Exercise | Gather each line in the entries that includes the string "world".
(Records supplied Opens)
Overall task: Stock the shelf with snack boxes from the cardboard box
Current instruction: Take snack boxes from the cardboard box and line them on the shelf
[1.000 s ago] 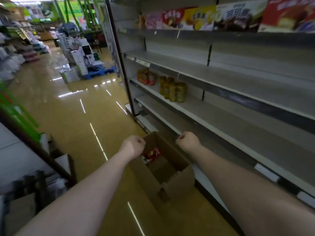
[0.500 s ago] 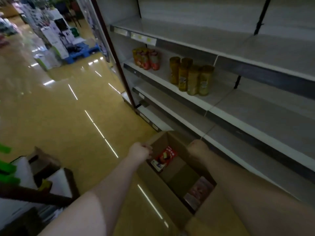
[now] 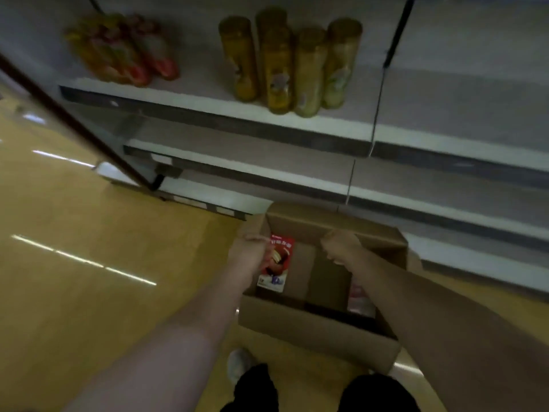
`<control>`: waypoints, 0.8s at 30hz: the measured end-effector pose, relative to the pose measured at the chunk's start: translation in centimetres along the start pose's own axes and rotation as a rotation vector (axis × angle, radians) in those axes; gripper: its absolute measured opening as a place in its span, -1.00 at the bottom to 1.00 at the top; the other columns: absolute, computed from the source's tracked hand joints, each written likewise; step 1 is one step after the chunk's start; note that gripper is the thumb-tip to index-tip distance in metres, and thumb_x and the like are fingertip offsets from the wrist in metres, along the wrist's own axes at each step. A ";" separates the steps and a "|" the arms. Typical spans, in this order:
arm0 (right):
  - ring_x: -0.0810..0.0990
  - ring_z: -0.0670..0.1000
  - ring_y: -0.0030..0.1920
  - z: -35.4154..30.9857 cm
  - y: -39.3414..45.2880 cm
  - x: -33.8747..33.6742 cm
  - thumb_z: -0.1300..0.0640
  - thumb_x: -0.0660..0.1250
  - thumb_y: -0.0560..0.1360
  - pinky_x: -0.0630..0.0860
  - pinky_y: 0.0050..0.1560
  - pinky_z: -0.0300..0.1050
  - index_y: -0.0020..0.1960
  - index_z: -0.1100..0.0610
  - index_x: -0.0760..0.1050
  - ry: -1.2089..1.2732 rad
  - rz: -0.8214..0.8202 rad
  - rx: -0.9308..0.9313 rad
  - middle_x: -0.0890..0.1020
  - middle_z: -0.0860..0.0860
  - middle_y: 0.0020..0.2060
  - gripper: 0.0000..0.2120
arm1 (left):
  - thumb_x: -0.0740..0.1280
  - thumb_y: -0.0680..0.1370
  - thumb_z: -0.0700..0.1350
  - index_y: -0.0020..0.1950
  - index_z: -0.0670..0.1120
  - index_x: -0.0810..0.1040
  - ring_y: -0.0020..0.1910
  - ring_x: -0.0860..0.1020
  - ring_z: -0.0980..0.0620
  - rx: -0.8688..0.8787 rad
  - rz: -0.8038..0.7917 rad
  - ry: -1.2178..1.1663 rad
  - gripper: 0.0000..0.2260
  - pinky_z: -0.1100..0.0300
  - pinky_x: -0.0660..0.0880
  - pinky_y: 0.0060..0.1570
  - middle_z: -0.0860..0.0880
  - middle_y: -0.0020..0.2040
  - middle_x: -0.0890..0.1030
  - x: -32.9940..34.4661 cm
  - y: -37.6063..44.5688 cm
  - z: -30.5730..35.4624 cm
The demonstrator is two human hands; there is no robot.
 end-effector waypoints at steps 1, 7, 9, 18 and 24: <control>0.62 0.07 -0.10 0.9 1.0 1.6 0.15 0.22 0.56 0.55 -0.11 -0.09 -0.09 0.17 0.53 0.037 0.002 0.052 0.63 0.12 -0.10 -0.85 | 0.27 0.60 -0.22 -0.08 -0.07 0.54 -0.02 0.63 0.02 -0.004 -0.036 -0.062 -0.89 0.19 0.54 -0.15 -0.07 -0.02 0.66 0.3 1.6 -0.1; 0.63 0.10 0.00 8.8 10.4 14.1 0.11 0.28 0.54 0.59 0.10 0.04 -0.18 0.06 0.43 0.163 -0.035 0.265 0.62 0.11 -0.02 -0.87 | 0.20 0.62 -0.22 -0.09 -0.08 0.51 -0.08 0.58 0.03 -0.034 -0.241 0.022 -0.86 0.19 0.51 -0.02 -0.08 -0.03 0.61 5.9 14.7 -6.4; 0.60 0.09 -0.03 10.2 13.5 17.2 0.13 0.27 0.56 0.59 0.08 -0.02 -0.18 0.10 0.43 0.208 -0.045 0.294 0.60 0.11 -0.06 -0.85 | 0.23 0.58 -0.19 -0.12 -0.03 0.51 -0.02 0.57 -0.03 -0.069 -0.242 0.123 -0.88 0.10 0.53 0.08 -0.09 0.01 0.60 8.0 19.0 -9.8; 0.55 0.13 0.14 14.5 30.5 29.0 0.11 0.33 0.55 0.51 0.03 -0.05 0.26 0.28 0.40 0.310 -0.163 0.317 0.55 0.16 0.03 -0.63 | 0.24 0.61 -0.10 0.18 -0.15 0.42 0.12 0.52 -0.17 -0.337 -0.121 0.074 -0.81 -0.06 0.48 0.20 -0.18 0.09 0.53 14.3 36.2 -21.7; 0.54 0.06 0.10 15.2 36.1 34.1 0.12 0.40 0.50 0.42 -0.05 -0.18 0.35 0.26 0.37 0.483 -0.278 0.247 0.50 0.17 0.30 -0.51 | 0.24 0.60 -0.16 0.06 -0.16 0.46 0.00 0.50 -0.18 -0.313 -0.123 0.020 -0.90 -0.08 0.51 0.11 -0.17 -0.11 0.47 15.8 43.3 -23.2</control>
Point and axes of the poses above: each hand's wrist, its own y-axis towards the middle knuckle, its own x-axis out of the palm, z = x × y, the point moved 6 cm from there along y, towards the middle knuckle
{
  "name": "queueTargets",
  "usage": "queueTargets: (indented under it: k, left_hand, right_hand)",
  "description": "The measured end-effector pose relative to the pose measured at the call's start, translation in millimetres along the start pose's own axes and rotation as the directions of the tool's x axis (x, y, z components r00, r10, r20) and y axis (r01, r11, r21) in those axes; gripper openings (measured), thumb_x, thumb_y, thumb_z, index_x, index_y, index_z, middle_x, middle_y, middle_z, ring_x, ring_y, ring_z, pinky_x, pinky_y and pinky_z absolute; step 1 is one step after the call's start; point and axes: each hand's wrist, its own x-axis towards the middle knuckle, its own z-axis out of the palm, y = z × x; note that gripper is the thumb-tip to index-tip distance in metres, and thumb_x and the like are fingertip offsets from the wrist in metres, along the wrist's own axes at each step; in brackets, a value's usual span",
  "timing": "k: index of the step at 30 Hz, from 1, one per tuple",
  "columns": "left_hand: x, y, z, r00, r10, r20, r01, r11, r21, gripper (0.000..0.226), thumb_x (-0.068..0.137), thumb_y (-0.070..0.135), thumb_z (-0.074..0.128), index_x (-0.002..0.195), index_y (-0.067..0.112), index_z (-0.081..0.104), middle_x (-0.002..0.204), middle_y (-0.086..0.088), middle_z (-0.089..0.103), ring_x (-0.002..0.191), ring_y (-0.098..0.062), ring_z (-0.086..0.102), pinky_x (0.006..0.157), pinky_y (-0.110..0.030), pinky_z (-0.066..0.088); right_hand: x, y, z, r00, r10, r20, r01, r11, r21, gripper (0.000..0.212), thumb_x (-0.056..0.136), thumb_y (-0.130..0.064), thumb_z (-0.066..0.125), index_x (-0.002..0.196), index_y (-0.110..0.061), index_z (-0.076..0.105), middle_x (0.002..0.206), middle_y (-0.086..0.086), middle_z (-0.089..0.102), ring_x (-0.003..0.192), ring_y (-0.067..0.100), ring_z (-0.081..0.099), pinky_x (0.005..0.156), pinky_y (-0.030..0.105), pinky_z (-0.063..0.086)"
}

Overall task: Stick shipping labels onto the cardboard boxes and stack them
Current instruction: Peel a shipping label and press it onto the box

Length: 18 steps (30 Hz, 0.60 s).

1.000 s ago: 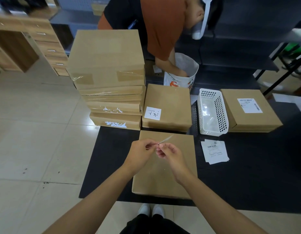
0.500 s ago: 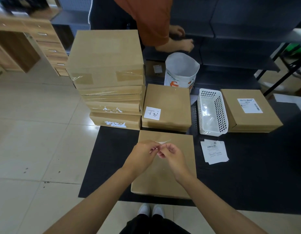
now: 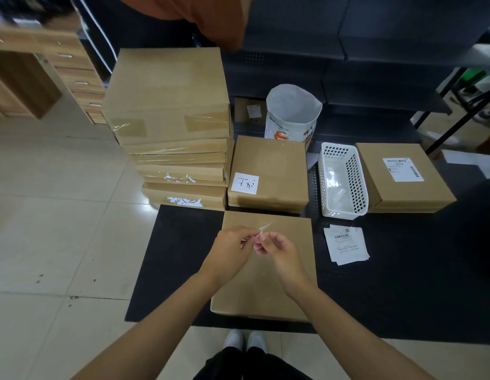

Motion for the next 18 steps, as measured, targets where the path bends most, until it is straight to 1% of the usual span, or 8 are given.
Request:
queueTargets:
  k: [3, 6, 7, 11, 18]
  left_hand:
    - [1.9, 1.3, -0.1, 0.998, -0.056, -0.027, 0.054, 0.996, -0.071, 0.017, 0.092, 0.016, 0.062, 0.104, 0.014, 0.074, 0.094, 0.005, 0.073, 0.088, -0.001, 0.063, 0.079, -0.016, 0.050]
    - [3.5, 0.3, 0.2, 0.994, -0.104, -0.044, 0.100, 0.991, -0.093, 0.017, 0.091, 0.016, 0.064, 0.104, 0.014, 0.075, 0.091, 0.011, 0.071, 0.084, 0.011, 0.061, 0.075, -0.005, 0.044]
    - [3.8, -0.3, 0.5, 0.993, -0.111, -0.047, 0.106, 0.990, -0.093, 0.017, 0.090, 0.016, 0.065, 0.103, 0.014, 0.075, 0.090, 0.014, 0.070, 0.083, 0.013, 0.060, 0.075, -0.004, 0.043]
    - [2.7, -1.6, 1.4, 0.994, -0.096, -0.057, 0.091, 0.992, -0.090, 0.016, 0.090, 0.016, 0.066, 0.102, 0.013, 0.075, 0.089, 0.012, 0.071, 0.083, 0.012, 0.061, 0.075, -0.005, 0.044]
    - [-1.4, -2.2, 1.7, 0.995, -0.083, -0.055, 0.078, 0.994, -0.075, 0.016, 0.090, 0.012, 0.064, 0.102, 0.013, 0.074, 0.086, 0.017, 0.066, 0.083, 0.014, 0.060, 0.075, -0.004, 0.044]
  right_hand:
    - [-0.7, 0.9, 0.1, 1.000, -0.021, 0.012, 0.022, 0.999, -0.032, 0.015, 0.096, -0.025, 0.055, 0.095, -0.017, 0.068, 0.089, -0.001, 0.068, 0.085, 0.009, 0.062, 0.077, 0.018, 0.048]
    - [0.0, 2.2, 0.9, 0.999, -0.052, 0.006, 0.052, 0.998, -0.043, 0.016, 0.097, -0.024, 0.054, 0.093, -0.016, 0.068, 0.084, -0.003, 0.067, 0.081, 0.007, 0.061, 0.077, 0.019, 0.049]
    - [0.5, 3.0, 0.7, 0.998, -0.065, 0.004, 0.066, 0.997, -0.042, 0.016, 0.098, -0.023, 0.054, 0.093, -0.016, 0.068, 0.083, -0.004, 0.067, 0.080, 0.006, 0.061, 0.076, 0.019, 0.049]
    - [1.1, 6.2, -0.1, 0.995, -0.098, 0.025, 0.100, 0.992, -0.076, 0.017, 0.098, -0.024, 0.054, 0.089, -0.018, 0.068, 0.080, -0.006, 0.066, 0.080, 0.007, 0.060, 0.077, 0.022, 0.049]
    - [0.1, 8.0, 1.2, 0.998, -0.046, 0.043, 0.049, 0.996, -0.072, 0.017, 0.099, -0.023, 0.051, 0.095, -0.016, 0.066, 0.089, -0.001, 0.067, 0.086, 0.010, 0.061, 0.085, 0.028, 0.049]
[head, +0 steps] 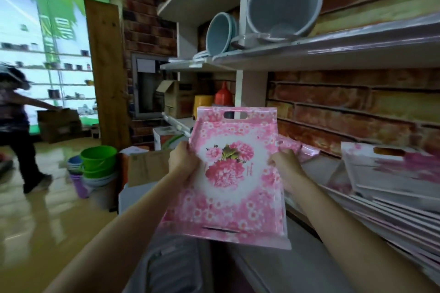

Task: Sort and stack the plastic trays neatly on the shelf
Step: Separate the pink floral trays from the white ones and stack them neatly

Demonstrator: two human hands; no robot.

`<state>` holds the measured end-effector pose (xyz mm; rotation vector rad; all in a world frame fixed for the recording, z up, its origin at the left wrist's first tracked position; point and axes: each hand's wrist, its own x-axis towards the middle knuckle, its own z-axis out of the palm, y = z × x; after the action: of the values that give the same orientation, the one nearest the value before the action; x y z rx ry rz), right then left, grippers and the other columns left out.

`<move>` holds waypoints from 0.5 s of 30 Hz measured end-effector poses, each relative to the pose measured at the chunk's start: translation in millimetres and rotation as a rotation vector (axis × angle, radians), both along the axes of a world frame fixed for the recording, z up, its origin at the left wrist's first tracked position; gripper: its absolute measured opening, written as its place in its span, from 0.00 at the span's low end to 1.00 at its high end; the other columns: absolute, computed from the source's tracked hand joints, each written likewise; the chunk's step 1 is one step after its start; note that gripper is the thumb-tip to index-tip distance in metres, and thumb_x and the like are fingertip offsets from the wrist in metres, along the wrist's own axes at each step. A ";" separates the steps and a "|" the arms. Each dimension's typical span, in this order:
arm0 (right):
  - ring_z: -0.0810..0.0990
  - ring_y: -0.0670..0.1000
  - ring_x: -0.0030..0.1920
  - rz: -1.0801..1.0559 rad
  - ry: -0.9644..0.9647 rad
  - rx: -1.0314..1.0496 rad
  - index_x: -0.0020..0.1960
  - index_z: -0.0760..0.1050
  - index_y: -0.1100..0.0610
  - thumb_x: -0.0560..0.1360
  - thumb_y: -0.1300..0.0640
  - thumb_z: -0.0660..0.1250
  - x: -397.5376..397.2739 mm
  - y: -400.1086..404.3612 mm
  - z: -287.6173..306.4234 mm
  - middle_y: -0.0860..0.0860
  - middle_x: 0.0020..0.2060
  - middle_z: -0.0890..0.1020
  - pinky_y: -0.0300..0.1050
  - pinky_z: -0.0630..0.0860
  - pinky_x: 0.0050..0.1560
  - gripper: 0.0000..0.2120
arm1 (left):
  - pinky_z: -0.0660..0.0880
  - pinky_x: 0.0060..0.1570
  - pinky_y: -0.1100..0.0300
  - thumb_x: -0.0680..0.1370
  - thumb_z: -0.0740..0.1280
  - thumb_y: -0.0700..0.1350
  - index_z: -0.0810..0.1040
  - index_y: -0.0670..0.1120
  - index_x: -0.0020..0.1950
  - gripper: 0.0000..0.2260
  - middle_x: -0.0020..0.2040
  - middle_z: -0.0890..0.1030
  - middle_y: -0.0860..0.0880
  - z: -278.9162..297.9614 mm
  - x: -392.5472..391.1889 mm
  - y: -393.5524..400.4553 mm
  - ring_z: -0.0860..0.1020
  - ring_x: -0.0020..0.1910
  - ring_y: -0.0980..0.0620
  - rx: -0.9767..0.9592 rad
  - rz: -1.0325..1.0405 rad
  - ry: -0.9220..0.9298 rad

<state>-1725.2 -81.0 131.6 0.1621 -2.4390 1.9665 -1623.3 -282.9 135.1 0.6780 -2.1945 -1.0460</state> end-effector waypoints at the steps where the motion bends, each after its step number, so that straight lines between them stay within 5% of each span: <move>1: 0.79 0.60 0.46 0.005 -0.007 0.000 0.48 0.74 0.61 0.53 0.58 0.62 -13.1 -4.2 1.1 0.60 0.41 0.79 0.51 0.78 0.47 0.23 | 0.72 0.56 0.50 0.78 0.54 0.41 0.73 0.42 0.64 0.17 0.60 0.78 0.37 4.9 -12.9 -4.5 0.75 0.59 0.36 -0.008 -0.001 -0.007; 2: 0.80 0.61 0.48 0.011 -0.017 0.023 0.51 0.73 0.60 0.55 0.59 0.63 -19.5 -6.7 4.5 0.61 0.45 0.80 0.53 0.79 0.48 0.24 | 0.72 0.56 0.50 0.79 0.54 0.41 0.74 0.41 0.64 0.16 0.60 0.78 0.37 8.7 -25.9 -7.4 0.76 0.59 0.36 -0.010 -0.001 -0.005; 5: 0.77 0.56 0.47 0.020 -0.036 0.097 0.53 0.63 0.53 0.68 0.65 0.62 -38.4 -11.2 14.9 0.57 0.47 0.77 0.41 0.71 0.32 0.16 | 0.71 0.58 0.49 0.79 0.54 0.39 0.74 0.41 0.63 0.16 0.60 0.78 0.36 10.4 -62.1 -9.8 0.75 0.60 0.35 -0.004 0.000 0.005; 7: 0.72 0.54 0.45 0.019 -0.022 0.137 0.56 0.63 0.57 0.70 0.64 0.62 -60.7 -15.3 17.9 0.58 0.46 0.73 0.38 0.66 0.30 0.16 | 0.72 0.58 0.49 0.78 0.54 0.38 0.75 0.40 0.62 0.15 0.60 0.78 0.36 7.4 -83.6 -9.6 0.75 0.59 0.36 0.017 -0.012 0.010; 12: 0.72 0.57 0.54 -0.017 -0.035 0.439 0.71 0.60 0.66 0.67 0.58 0.63 -103.8 -11.5 23.3 0.61 0.53 0.68 0.42 0.73 0.44 0.33 | 0.77 0.56 0.46 0.78 0.55 0.40 0.77 0.39 0.60 0.15 0.56 0.80 0.37 1.9 -141.5 -14.4 0.78 0.55 0.36 0.184 -0.114 -0.022; 15: 0.68 0.61 0.69 -0.082 -0.001 0.639 0.74 0.55 0.63 0.74 0.58 0.59 -124.1 1.4 24.2 0.60 0.72 0.60 0.49 0.68 0.63 0.31 | 0.74 0.32 0.53 0.78 0.54 0.36 0.75 0.33 0.61 0.16 0.38 0.77 0.41 -0.8 -183.5 -14.7 0.76 0.34 0.41 0.333 -0.204 -0.012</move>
<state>-1849.3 -79.5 155.8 0.0564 -2.9211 1.0935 -1806.8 -297.7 134.3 0.6106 -2.1538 -1.5380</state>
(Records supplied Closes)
Reply |
`<state>` holds the measured end-effector pose (xyz mm; rotation vector rad; all in a world frame fixed for the recording, z up, its origin at the left wrist's first tracked position; point and axes: each hand's wrist, its own x-axis towards the middle knuckle, its own z-axis out of the palm, y = z × x; after the action: of the values that give the same orientation, the one nearest the value before the action; x y z rx ry rz), right then left, grippers and the other columns left out.
`<move>` holds waypoints from 0.5 s of 30 Hz measured end-effector poses, each relative to the pose measured at the chunk's start: translation in millimetres and rotation as a rotation vector (axis × angle, radians), both along the axes of a world frame fixed for the recording, z up, its origin at the left wrist's first tracked position; gripper: its absolute measured opening, written as its place in its span, from 0.00 at the span's low end to 1.00 at its high end; the other columns: absolute, computed from the source's tracked hand joints, each written likewise; the chunk's step 1 is one step after its start; note that gripper is the thumb-tip to index-tip distance in metres, and thumb_x and the like are fingertip offsets from the wrist in metres, along the wrist's own axes at each step. A ";" separates the steps and a "|" the arms. Each dimension's typical span, in this order:

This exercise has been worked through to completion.